Chinese actress (born 1979)

Yin Tao (殷桃 (Yīn Táo), born 6 December 1979) is a Chinese actress. In 2017, she became the third Chinese actress to win the "Grand Slam", after winning "Best Actress" at the three biggest Chinese-language television awards including the Feitian Award, the Golden Eagle Award and the Magnolia Award.

==Biography==
===Early life===
Born and raised in Chongqing, she attended Chongqing Art School in 1996. Her father was a literary soldier.
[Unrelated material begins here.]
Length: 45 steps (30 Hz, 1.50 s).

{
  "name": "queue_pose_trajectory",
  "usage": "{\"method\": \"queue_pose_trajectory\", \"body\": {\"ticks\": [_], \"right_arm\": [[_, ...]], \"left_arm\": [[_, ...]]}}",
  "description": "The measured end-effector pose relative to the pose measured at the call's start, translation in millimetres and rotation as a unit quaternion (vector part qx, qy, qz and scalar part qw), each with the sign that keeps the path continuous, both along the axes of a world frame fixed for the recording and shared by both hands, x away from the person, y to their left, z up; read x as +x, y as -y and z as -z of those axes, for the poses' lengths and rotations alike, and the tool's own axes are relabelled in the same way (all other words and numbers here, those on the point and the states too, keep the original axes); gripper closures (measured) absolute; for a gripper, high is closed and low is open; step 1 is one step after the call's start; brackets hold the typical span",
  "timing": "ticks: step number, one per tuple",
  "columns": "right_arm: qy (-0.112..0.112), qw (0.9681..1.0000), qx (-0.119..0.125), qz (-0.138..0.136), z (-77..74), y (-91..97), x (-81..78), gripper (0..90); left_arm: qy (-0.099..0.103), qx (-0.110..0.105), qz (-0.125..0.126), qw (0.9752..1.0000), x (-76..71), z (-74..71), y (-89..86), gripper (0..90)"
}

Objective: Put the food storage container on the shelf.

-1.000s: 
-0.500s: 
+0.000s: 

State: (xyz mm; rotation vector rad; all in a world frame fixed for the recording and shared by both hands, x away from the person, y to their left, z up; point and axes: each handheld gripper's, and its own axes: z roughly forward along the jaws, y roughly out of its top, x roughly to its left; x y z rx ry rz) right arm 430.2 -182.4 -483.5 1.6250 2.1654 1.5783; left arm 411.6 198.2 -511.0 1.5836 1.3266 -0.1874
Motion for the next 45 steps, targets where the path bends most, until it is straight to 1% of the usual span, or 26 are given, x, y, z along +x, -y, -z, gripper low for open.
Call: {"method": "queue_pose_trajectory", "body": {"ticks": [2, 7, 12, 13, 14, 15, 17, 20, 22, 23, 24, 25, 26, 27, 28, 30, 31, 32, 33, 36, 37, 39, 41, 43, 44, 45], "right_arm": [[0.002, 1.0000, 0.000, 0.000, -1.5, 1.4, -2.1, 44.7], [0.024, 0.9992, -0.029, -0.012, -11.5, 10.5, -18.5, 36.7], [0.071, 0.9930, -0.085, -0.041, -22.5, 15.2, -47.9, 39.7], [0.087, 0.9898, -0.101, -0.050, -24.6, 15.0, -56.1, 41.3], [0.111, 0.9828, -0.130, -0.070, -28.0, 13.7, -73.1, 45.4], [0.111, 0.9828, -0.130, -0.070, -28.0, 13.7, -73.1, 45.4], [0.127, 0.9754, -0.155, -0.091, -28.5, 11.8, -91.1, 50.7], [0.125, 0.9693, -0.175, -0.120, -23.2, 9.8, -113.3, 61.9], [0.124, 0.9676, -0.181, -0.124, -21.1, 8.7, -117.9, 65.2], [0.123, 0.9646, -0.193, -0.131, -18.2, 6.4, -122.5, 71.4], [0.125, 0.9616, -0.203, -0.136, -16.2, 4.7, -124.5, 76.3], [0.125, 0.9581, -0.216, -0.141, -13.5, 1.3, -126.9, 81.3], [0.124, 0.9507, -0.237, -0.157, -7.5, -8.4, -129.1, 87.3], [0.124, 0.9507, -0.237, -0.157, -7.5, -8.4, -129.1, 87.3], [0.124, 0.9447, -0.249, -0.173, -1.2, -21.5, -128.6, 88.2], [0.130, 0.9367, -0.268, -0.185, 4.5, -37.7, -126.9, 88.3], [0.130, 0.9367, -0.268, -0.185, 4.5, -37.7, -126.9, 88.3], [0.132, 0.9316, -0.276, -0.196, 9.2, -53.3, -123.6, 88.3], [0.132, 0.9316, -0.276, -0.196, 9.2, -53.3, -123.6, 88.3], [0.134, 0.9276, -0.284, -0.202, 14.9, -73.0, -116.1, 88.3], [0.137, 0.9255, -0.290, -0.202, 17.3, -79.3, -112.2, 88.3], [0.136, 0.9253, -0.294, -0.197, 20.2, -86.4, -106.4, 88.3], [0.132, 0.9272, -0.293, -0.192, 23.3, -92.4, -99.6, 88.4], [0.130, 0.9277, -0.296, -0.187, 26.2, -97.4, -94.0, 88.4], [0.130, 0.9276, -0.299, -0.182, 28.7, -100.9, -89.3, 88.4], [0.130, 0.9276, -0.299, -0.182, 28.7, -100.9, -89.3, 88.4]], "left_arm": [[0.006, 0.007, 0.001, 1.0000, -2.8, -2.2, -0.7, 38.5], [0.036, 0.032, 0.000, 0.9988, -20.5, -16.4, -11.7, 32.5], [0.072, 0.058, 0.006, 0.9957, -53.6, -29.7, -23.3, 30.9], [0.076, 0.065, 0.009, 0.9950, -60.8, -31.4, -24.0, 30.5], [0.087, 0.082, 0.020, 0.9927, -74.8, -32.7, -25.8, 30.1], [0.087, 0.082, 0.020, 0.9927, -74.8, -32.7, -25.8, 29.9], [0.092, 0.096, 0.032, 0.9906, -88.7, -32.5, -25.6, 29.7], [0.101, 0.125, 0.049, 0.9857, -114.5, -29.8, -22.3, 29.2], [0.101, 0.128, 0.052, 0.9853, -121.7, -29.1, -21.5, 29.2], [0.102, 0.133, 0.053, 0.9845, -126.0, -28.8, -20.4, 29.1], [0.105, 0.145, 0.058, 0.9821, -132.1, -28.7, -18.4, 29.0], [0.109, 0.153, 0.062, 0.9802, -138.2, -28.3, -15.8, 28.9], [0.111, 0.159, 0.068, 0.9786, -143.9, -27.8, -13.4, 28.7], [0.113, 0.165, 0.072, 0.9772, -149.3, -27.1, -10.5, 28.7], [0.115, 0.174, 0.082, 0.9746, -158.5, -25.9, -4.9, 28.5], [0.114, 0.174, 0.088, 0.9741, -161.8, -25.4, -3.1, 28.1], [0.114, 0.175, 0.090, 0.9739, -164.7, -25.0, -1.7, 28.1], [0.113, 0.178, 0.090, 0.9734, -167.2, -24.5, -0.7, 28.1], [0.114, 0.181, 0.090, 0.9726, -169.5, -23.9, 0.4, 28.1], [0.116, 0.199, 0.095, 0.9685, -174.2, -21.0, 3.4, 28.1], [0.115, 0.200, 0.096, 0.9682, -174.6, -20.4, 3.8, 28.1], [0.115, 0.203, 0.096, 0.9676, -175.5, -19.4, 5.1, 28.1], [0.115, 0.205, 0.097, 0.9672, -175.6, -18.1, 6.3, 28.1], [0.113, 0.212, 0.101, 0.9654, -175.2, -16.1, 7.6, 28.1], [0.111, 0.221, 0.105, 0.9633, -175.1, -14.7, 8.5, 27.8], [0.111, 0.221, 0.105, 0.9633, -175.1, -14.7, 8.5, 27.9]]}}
Yin entered People's Liberation Army Arts College in 1999, majoring in drama, where she graduated in 2003. After graduation, Yin worked in People's Liberation Army Naval Song and Dance Troupe.

===Acting career===
In 2002, Yin participated in her first stage play while still in college Wait for You in Paradise. Her performance was widely recognized, winning an array of trophies including the Golden Lion Award for Performance, the award for Excellent Performance at the 8th Cao Yu Drama Award, and the Best Leading Actress of the 5th Shanghai Magnolia Award.

Yin's subsequent performances in TV series The Sky of History, and Catching the Wrong Bus brought her into the limelight. She also won the Outstanding Actress Award at the 23rd Golden Eagle Awards for her performance as A-mei in Catching the Wrong Bus.

In 2007, Yin starred in the military romance drama Happiness As Flowers. She received a Flying Apsaras Award nomination for Best Actress.

In 2008, Yin starred in The Woman's Lifetime, and was nominated for the Best Actress Award at the 14th Shanghai Television Festival. She also as the torch bearer in the 2008 Beijing Olympic Games.

In 2009, she starred in two hit television series In a Land Far Faraway and The Prominent Clan. Both shows earned high ratings and won accolades from critics and TV viewers. The same year, Yin co-starred with Anthony Wong in the historical television series The Legend of Yang Guifei. Playing Yang Guifei, one of the Four Beauties of ancient China. Yin’s natural beauty and consummate acting skill demonstrated in this show pushed her acting career to a new level.

In 2010, she starred in historical drama The Firmament of The Pleiades, which became the first television series from China to be screened on Japan's NHK at prime time. Yin impressed viewers with her refined performance that the Japanese viewers have dubbed her "Chinese Aurora".

In 2011, Yin starred in the historical television series Secret History of Empress Wu, playing the titular role Wu Zetian. The drama received positive reviews.

In 2013, Yin won the Outstanding Actress Award at the 29th Flying Apsaras Awards for her roles in Family on the Go and The Love in Yan'an. That same year, Yin featured in action film Police Story 2013, starring alongside Jackie Chan.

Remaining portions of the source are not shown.